More recently adopted statistics can control for some of these differences by normalizing performance measures on a per-inning or per-batter basis. For example, WHIP (walks plus hits per inning pitched) and OBP (opponents’ on-base percentage) both aim to measure how well pitchers perform their primary task, keeping batters off base. Using these measures, Lidge’s 2008 season looks about average: not as good as McGraw or Holland, but not nearly as bad as the notorious tightrope walkers like Williams or the 2009 version of Lidge (see Table 3). Instead of helping to explain Lidge’s success in 2008, these stats instead raise a new question: How could he have been so successful at closing out games when he was just average at keeping runners off the basepaths?

 

TABLE 3: PHILLIES CHAMPIONSHIP PHILLIES CLOSERS, NORMALIZED STATISTICS (WHIP AND OBP)

Player Season WHIP OBP
Reed 1978 1.01 0.273
McGraw 1980 0.92 0.250
Holland 1983 1.01 0.254
Bedrosian 1987 1.20 0.297
Williams 1993 1.61 0.368
Myers* 2007 1.20 0.294
Lidge 2008 1.23 0.297
Lidge 2009 1.81 0.398
Lidge 2010 1.23 0.300
Madson 2011 1.15 0.296
Average (ex 2008) 1.24 0.303

*relief appearances only
Source: Analysis of data from mlb.com

 

One reason for the apparent inconsistency is that, like the traditional pitching statistics, normalized statistics also ignore the reliever’s responsibility for keeping inherited runners from scoring. They are also similar in that they treat all at-bats equally. However, even casual fans recognize that some game situations are more risky than others. A pitcher facing a batter with a one-run lead and the bases loaded with no outs is in a far more critical situation than one facing the same batter with two outs, a three-run lead, and no one on.

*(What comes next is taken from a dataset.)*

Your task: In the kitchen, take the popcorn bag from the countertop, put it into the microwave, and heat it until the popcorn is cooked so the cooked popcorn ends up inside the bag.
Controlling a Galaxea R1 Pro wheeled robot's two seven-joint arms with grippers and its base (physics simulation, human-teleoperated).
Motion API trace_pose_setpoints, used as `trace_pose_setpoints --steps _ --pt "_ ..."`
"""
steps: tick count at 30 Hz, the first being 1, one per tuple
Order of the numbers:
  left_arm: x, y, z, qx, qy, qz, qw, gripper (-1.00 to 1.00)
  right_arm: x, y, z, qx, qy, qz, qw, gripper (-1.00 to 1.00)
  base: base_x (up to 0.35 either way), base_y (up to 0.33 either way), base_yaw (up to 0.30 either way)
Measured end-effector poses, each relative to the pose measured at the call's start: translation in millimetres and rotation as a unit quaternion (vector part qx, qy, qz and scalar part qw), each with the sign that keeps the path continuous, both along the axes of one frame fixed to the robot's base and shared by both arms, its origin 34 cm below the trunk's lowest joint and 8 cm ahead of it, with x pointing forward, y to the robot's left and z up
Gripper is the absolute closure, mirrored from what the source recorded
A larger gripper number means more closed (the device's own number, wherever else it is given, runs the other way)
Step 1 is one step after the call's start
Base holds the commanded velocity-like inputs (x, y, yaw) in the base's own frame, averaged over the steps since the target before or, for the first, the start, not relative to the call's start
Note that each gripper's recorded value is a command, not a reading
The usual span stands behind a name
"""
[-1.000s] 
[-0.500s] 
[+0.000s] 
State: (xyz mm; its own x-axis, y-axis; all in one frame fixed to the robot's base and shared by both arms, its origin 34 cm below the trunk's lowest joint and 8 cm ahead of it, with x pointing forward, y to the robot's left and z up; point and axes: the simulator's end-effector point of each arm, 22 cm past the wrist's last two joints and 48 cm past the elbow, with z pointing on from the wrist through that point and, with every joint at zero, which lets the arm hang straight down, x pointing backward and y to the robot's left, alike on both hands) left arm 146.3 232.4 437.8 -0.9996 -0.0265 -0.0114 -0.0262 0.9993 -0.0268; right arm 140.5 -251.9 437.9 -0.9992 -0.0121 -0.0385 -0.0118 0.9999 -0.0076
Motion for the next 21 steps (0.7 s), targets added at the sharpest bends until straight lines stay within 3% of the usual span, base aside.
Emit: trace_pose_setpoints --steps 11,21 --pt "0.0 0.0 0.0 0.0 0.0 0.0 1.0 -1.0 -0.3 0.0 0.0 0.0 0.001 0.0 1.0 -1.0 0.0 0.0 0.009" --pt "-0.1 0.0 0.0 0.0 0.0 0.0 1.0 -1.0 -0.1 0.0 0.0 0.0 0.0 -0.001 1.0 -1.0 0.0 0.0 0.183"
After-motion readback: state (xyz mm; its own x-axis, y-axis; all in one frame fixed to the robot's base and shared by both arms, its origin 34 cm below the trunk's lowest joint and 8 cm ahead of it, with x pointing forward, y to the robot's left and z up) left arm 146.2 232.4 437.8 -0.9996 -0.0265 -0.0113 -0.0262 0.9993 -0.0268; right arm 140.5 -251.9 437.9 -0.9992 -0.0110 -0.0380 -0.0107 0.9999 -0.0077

A number of attempts have been made over the years to quantify these contextual differences by analyzing the results of actual games to determine the likelihood that a play would affect a game’s final outcome, taking into account the specific game situation—like score differential, number of outs, and number and position of baserunners.3 Using the results for a specific situation, we can then go a step further by comparing the probability that a team will win in that situation with the same team’s win probability after the next event (at-bat, stolen base, etc.) The result of this comparison, called Win Probability Added (WPA), can then be allocated to the players involved in the play, mainly the pitcher and batter. For example, on June 6, 2008, Lidge entered a game in Atlanta in the bottom of the 10th with a two-run lead and retired the first batter of the inning, Brian McCann. Before that at-bat, historical data tell us that the Phillies had a 90% probability of winning the game. After the strikeout, that probability rose to 95.1%. As a result, we can credit Lidge with a WPA of 0.051 for recording the out and increasing his team’s chances of winning, and assign McCann a WPA of -.051 for making the out and decreasing his team’s chances. Tom Tango took this analysis a step further by calculating the likelihood that a positive or negative change would occur in each circumstance to come up with a Leverage Index (LI), an estimate of the criticality of each game situation.4 LIs below 0.8 are considered low leverage, and make up most game situations. An LI of between 1.6 and 2.9 is considered high leverage and LIs of 3.0 or more are classified as very high leverage.5

WPA and LI, then, provide additional context about the situations in which a player is used. These measures are particularly relevant for a relief pitcher because of his team’s ability to control the situation in which he is brought into and taken out of a game. Using the data published by FanGraphs.com,6 we can examine the situational use and performance of our group of closers to better understand their relative contributions, and potentially explain the apparent inconsistency between Lidge’s performance as measured by normalized and traditional statistics.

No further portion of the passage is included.